TASK BRIEF | Your answer must consist of exactly the lines below, starting with the line with "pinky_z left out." and going on through the line with "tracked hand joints", and nothing else.
Top of MATERIAL PROVIDED
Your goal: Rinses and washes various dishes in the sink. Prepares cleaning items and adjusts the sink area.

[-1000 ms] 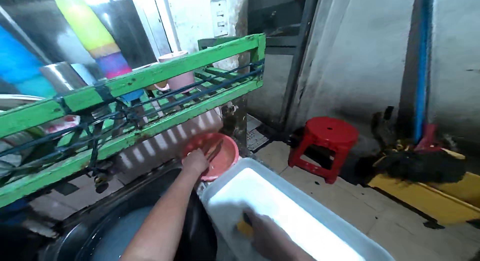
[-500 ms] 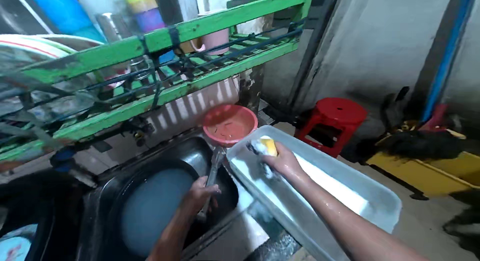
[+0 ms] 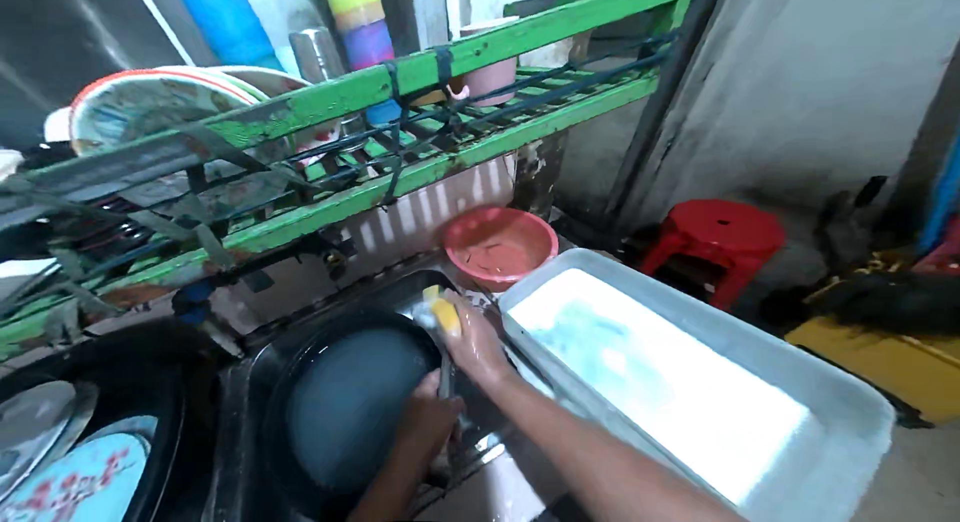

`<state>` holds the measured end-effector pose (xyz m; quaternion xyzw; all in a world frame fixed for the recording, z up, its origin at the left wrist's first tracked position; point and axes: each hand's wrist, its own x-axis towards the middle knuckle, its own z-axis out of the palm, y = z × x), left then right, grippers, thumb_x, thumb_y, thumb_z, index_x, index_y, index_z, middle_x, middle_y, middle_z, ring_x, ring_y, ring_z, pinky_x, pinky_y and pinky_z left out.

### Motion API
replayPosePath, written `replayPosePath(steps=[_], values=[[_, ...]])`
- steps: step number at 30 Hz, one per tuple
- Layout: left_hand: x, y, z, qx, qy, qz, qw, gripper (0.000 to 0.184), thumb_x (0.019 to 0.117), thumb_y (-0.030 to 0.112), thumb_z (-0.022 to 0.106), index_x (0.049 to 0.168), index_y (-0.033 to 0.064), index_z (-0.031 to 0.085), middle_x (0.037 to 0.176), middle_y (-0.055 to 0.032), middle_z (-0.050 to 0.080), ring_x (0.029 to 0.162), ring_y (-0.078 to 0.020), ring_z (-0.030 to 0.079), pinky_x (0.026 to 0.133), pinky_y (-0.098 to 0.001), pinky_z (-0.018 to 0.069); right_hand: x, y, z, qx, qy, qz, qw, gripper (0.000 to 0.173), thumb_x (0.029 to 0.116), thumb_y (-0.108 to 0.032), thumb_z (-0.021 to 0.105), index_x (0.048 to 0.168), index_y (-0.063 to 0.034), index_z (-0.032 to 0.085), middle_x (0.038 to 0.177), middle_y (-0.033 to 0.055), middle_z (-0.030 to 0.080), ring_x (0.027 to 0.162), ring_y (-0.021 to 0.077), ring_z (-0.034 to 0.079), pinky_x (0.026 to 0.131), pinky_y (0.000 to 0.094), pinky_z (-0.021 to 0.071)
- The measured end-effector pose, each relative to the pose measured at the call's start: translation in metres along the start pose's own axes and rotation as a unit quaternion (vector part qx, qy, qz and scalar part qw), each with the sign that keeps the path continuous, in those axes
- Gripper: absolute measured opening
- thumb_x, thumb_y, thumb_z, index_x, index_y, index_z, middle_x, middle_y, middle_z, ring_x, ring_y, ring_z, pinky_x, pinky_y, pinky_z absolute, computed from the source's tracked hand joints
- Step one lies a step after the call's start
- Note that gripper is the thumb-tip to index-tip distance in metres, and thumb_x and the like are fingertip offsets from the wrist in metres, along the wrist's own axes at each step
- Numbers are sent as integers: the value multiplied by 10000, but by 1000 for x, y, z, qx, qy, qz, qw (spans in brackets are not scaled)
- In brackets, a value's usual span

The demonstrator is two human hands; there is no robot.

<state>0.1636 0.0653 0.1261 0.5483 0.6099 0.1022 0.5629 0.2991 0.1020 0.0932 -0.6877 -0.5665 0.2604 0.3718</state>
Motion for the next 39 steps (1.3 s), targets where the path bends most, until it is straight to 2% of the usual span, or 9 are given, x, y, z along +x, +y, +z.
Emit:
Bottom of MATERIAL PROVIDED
TASK RESPONSE |
`<state>` holds the measured end-effector pose (xyz m; quaternion xyzw; all in a world frame fixed for the recording, z up, its origin at the left wrist's first tracked position; point and axes: each hand's wrist, its own x-axis towards the middle knuckle, its own z-axis out of the palm, y = z × x), left then right, grippers, thumb_x, thumb_y, thumb_z, index_x, index_y, index_z, middle_x, middle_y, middle_z, ring_x, ring_y, ring_z, pinky_x, pinky_y and pinky_z left out.

### Motion API
replayPosePath, written `replayPosePath(steps=[_], values=[[_, ...]])`
- steps: step number at 30 Hz, one per tuple
- Layout: left_hand: x, y, z, qx, qy, qz, qw, gripper (0.000 to 0.184), thumb_x (0.019 to 0.117), thumb_y (-0.030 to 0.112), thumb_z (-0.022 to 0.106), index_x (0.049 to 0.168), index_y (-0.033 to 0.064), index_z (-0.031 to 0.085), middle_x (0.037 to 0.176), middle_y (-0.055 to 0.032), middle_z (-0.050 to 0.080), ring_x (0.029 to 0.162), ring_y (-0.078 to 0.020), ring_z (-0.030 to 0.079), pinky_x (0.026 to 0.133), pinky_y (-0.098 to 0.001), pinky_z (-0.018 to 0.069); right_hand: x, y, z, qx, qy, qz, qw, gripper (0.000 to 0.173), thumb_x (0.029 to 0.116), thumb_y (-0.108 to 0.032), thumb_z (-0.021 to 0.105), index_x (0.048 to 0.168), index_y (-0.063 to 0.034), index_z (-0.032 to 0.085), middle_x (0.038 to 0.177), middle_y (-0.033 to 0.055), middle_z (-0.030 to 0.080), ring_x (0.027 to 0.162), ring_y (-0.021 to 0.077), ring_z (-0.034 to 0.079), pinky_x (0.026 to 0.131), pinky_y (0.000 to 0.094), pinky_z (-0.021 to 0.071)
- The measured end-effector pose, each relative to the pose measured at the call's start: translation in metres along the start pose's own axes and rotation as a unit quaternion (vector part qx, qy, qz and scalar part qw), each with the sign that keeps the path continuous, in those axes
- Gripper: absolute measured opening
- thumb_x, thumb_y, thumb_z, index_x, index_y, index_z, middle_x, middle_y, middle_z, ring_x, ring_y, ring_z, pinky_x, pinky_y, pinky_z absolute, computed from the source's tracked hand joints

This answer is complete as written.